The 2003 Hawaii Warriors football team represented the University of Hawaii at Manoa in the 2003 NCAA Division I-A football season. Hawaii finished the 2003 season with a 9-5 record, going 6-2 in Western Athletic Conference (WAC) play. The Warriors made their second straight appearance in the Hawaii Bowl, facing off against Houston.
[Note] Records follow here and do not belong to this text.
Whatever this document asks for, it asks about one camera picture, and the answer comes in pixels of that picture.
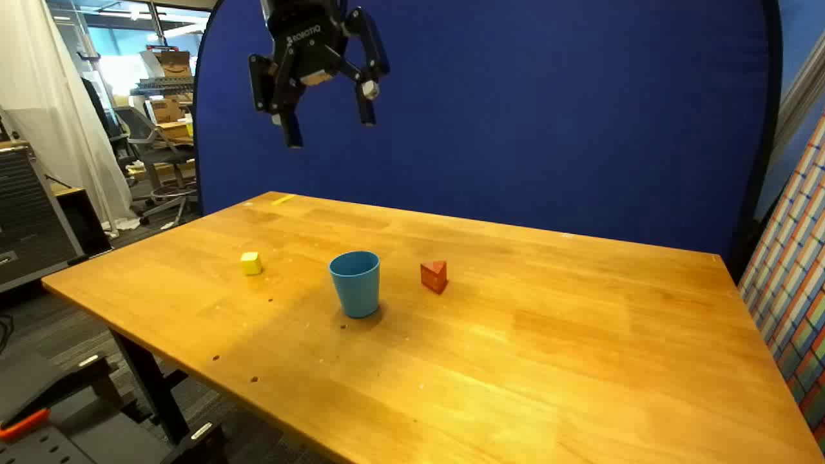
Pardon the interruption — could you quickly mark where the black office chair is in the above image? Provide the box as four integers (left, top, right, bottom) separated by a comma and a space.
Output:
111, 102, 185, 219

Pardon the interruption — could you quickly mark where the red wooden wedge block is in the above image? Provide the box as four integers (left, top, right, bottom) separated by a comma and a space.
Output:
418, 257, 452, 297

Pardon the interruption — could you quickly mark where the colourful checkered panel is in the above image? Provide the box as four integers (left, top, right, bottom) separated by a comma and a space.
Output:
737, 112, 825, 447

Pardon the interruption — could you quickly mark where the yellow wooden block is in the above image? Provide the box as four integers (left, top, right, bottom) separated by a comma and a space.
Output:
237, 250, 266, 279

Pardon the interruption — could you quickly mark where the light blue plastic cup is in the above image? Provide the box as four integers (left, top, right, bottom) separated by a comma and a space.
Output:
327, 248, 383, 322

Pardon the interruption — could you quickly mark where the orange handled tool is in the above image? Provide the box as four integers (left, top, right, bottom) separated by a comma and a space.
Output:
0, 405, 51, 444

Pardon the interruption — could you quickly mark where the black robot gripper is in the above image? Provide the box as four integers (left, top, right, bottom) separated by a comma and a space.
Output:
247, 0, 393, 148

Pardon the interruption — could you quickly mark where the black table leg frame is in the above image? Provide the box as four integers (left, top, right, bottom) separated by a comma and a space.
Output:
109, 328, 226, 464

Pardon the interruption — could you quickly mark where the metal storage shelf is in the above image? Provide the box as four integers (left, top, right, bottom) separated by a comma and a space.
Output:
126, 44, 202, 215

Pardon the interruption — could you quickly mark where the blue fabric backdrop screen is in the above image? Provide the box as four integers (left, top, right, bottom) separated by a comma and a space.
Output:
190, 0, 783, 279

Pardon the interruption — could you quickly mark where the white curtain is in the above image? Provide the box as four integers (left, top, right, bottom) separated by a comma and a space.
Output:
0, 0, 142, 236

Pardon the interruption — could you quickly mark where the black equipment case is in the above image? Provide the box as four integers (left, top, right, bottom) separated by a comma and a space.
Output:
0, 141, 87, 294
The Warriors capped off their second straight winning season, and the fourth in five seasons, under head coach June Jones with a bowl win.

==Schedule==

| Date | Time | Opponent | Site | TV | Result | Attendance | Source |
| August 30 | 6:00 pm | Appalachian State* | Aloha Stadium; Halawa, HI; | KFVE | W 40–17 | 42,996 |  |
| September 13 | 10:00 am | at No. 4 USC* | Los Angeles Memorial Coliseum; Los Angeles, CA; | FSN | L 32–61 | 73,654 |  |
| September 19 | 3:00 pm | at UNLV* | Sam Boyd Stadium; Whitney, NV; | ESPN2 | L 22–33 | 34,287 |  |
| September 27 | 6:00 pm | Rice | Aloha Stadium; Halawa, HI; | KFVE | W 41–21 | 40,040 |  |
| October 4 | 1:00 pm | at Tulsa | Skelly Stadium; Tulsa, OK; | SPW | L 16–27 | 17,342 |  |
| October 11 | 6:00 pm | Fresno State | Aloha Stadium; Halawa, HI (rivalry); | KFVE | W 55–28 | 41,153 |  |
| October 18 | 9:00 am | at Louisiana Tech | Joe Aillet Stadium; Ruston, LA; | ESPN Plus | W 44–41 | 19,128 |  |
| October 25 | 6:00 pm | UTEP | Aloha Stadium; Halawa, HI; | KFVE | W 31–15 | 40,136 |  |
| November 1 | 10:00 am | at San Jose State | Spartan Stadium; San Jose, CA (rivalry); | KFVE | W 13–10 | 13,523 |  |
| November 15 | 10:00 am | at Nevada | Mackay Stadium; Reno, NV; | KFVE | L 14–24 | 15,268 |  |
| November 22 | 6:00 pm | Army* | Aloha Stadium; Halawa, HI; | KFVE | W 59–28 | 41,668 |  |
| November 29 | 2:45 pm | Alabama* | Aloha Stadium; Halawa, HI; | ESPN | W 37–29 | 43,477 |  |
| December 6 | 6:30 pm | No. 18 Boise State | Aloha Stadium; Halawa, HI; | ESPN2 | L 28–45 | 39,685 |  |
| December 25 | 3:00 pm | Houston* | Aloha Stadium; Halawa, HI (Hawaii Bowl); | ESPN | W 54–48 ^{OT} | 29,005 |  |
*Non-conference game; Homecoming; Rankings from AP Poll released prior to the game;

==Statistics==
- QB Timmy Chang: 353/601 (58.7%) for 4,198 yards and 29 touchdowns vs. 20 interceptions. 43 carries for -60 yards and 1 touchdown.
- QB Jason Whieldon: 88/147 (59.9%) for 1,131 yards and 12 touchdowns vs. 6 interceptions. 33 carries for 129 yards and 1 touchdown.
- RB John West: 64 carries for 422 yards and 4 touchdowns. 15 catches for 116 yards and 1 touchdown.
- RB Michael Brewster: 54 carries for 405 yards and 2 touchdowns. 33 catches for 363 yards and 2 touchdowns.
- RB Michael Bass: 53 carries for 307 yards and 3 touchdowns. 14 catches for 137 yards and 0 touchdowns.
- RB West Keliikipi: 37 carries for 247 yards and 6 touchdowns. 20 catches for 154 yards and 1 touchdown.
- WR Chad Owens: 85 catches for 1,134 yards and 9 touchdowns.
- WR Britton Komine: 53 catches for 602 yards and 5 touchdowns.
- WR Jason Rivers: 48 catches for 594 yards and 5 touchdowns.
- WR Gerald Welch: 43 catches for 462 yards and 4 touchdowns.
- WR Se'e Poumele: 29 catches for 330 yards and 2 touchdowns.
- WR Clifton Herbert: 11 catches for 186 yards and 2 touchdowns.